- ASSIGNMENT:
In the records that follow, locate every line with "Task" and extract it.

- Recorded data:
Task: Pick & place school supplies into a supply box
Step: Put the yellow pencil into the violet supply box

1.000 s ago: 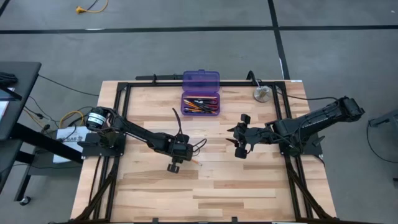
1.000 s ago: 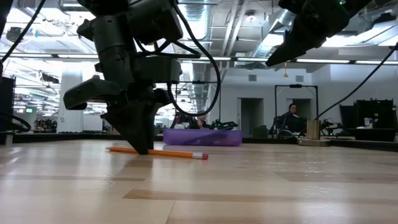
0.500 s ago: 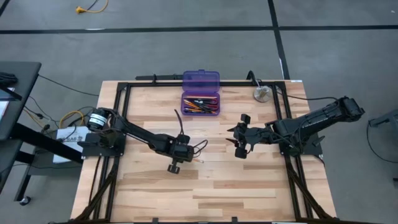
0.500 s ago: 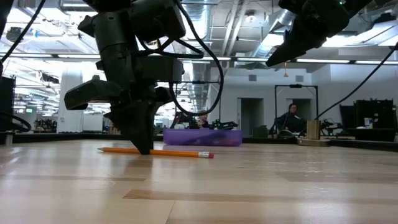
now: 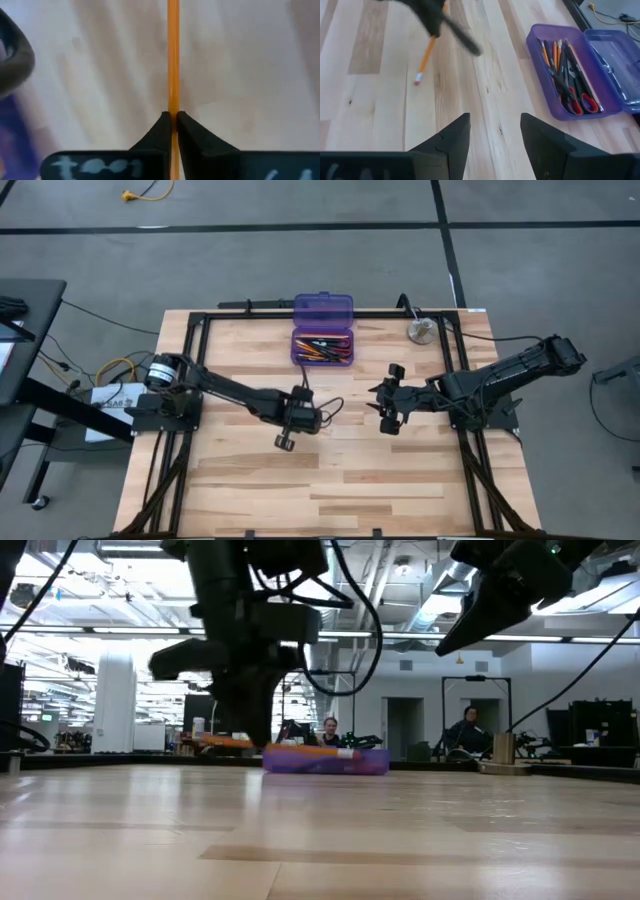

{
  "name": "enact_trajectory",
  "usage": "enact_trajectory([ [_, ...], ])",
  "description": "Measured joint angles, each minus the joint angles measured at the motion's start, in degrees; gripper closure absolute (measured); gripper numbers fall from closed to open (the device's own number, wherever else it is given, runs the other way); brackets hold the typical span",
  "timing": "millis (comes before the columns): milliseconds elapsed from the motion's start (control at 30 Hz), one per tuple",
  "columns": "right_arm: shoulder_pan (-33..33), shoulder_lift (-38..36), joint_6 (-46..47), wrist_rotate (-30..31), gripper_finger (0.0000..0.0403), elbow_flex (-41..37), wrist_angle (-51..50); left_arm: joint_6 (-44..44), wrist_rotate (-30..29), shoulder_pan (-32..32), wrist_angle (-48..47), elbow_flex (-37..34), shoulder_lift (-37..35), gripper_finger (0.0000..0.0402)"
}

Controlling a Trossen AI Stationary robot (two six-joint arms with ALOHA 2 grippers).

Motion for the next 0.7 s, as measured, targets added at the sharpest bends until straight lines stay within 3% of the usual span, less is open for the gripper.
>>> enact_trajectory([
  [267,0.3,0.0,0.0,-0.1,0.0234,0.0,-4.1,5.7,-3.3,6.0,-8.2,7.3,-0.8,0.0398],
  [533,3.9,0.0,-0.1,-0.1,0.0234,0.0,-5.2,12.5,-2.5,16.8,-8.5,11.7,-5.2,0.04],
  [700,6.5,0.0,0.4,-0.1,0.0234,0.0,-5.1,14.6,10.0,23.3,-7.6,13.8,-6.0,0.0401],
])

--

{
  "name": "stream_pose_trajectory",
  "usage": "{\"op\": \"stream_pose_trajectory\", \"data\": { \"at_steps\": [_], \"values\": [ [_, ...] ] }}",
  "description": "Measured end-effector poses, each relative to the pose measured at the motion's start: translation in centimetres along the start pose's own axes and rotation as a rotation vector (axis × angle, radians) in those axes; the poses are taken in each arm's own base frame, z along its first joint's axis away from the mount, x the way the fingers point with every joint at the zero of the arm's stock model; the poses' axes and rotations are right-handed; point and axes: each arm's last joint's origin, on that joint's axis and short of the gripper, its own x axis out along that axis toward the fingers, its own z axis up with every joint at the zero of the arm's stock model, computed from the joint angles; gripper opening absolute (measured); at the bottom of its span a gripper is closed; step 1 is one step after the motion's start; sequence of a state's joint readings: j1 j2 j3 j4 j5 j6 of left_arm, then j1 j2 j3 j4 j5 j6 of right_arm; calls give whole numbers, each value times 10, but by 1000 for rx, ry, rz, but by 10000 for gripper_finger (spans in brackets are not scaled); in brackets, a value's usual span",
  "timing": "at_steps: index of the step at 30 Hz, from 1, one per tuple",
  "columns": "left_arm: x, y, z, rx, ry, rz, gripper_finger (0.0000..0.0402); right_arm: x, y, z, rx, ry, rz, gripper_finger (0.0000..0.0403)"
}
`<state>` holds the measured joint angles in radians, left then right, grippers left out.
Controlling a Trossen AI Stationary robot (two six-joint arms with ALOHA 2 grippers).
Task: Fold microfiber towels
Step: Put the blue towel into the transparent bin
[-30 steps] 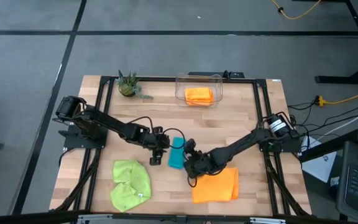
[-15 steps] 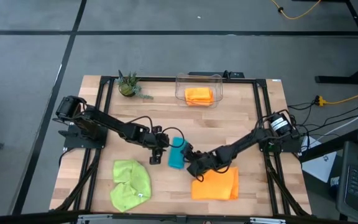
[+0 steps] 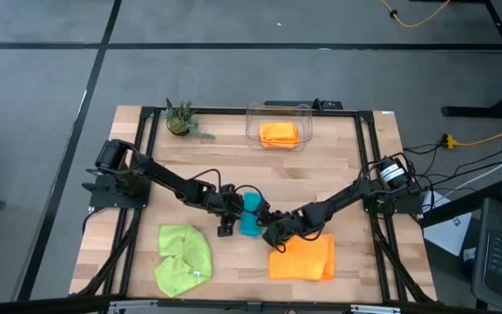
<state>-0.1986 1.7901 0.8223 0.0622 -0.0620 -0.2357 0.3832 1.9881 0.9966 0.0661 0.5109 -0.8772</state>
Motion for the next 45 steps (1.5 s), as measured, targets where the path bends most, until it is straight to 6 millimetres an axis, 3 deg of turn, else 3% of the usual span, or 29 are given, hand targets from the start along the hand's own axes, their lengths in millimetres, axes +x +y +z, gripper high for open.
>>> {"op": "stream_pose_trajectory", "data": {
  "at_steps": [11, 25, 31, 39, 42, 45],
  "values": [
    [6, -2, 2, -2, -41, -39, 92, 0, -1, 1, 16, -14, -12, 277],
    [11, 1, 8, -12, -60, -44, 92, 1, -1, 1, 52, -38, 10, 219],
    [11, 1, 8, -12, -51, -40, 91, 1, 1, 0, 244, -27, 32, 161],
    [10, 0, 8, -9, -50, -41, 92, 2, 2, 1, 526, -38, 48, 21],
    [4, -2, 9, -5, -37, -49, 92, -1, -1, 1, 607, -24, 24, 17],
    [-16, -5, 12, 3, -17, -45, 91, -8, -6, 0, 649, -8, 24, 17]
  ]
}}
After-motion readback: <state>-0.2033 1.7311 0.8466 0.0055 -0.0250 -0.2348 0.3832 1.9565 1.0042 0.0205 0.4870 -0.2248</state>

- SOLUTION TO THE PROBLEM:
Task: Pick & place school supplies into a supply box
Task: Fold microfiber towels

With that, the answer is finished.